Atlantic senior writer Coates (The Beautiful Struggle: A Father, Two Sons, and an Unlikely Road to Manhood, 2008) offers this eloquent memoir as a letter to his teenage son, bearing witness to his own experiences and conveying passionate hopes for his son’s life. “I am wounded,” he writes. “I am marked by old codes, which shielded me in one world and then chained me in the next.” Coates grew up in the tough neighborhood of West Baltimore, beaten into obedience by his father. “I was a capable boy, intelligent and well-liked,” he remembers, “but powerfully afraid.” His life changed dramatically at Howard University, where his father taught and from which several siblings graduated.
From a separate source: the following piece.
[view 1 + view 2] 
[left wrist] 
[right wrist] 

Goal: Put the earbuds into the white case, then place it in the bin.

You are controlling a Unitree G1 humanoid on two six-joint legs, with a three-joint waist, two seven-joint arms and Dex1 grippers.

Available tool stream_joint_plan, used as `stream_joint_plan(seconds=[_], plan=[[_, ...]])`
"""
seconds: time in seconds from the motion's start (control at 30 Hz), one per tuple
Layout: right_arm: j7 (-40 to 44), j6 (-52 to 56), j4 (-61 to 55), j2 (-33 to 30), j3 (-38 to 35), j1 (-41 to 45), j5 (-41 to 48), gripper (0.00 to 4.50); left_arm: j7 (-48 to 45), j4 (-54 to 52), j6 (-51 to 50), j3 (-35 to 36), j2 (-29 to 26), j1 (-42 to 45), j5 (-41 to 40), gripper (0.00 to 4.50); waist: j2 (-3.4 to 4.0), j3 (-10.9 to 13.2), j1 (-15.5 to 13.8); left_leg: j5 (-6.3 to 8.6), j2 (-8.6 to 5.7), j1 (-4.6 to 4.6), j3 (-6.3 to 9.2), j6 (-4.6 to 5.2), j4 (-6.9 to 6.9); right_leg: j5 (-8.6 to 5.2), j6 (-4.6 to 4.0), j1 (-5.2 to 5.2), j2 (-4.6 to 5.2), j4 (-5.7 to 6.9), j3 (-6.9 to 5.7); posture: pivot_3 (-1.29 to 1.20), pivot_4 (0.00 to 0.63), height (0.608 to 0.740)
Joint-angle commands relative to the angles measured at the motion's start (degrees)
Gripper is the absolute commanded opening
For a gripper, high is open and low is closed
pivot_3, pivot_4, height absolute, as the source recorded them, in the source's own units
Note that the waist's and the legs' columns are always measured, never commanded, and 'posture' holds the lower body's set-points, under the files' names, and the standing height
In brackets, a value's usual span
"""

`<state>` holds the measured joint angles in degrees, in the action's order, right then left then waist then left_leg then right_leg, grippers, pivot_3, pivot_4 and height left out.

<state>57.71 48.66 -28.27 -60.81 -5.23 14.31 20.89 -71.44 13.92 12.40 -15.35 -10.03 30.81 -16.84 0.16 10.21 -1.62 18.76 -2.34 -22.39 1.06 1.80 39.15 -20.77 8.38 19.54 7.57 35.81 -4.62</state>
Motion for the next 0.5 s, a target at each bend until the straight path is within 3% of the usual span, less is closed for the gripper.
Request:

Howard, he writes, “had always been one of the most critical gathering posts for black people.” He calls it The Mecca, and its faculty and his fellow students expanded his horizons, helping him to understand “that the black world was its own thing, more than a photo-negative of the people who believe they are white.” Coates refers repeatedly to whites’ insistence on their exclusive racial identity; he realizes now “that nothing so essentialist as race” divides people, but rather “the actual injury done by people intent on naming us, intent on believing that what they have named matters more than anything we could ever actually do.” After he married, the author’s world widened again in New York, and later in Paris, where he finally felt extricated from white America’s exploitative, consumerist dreams. He came to understand that “race” does not fully explain “the breach between the world and me,” yet race exerts a crucial force, and young blacks like his son are vulnerable and endangered by “majoritarian bandits.” Coates desperately wants his son to be able to live “apart from fear—even apart from me.”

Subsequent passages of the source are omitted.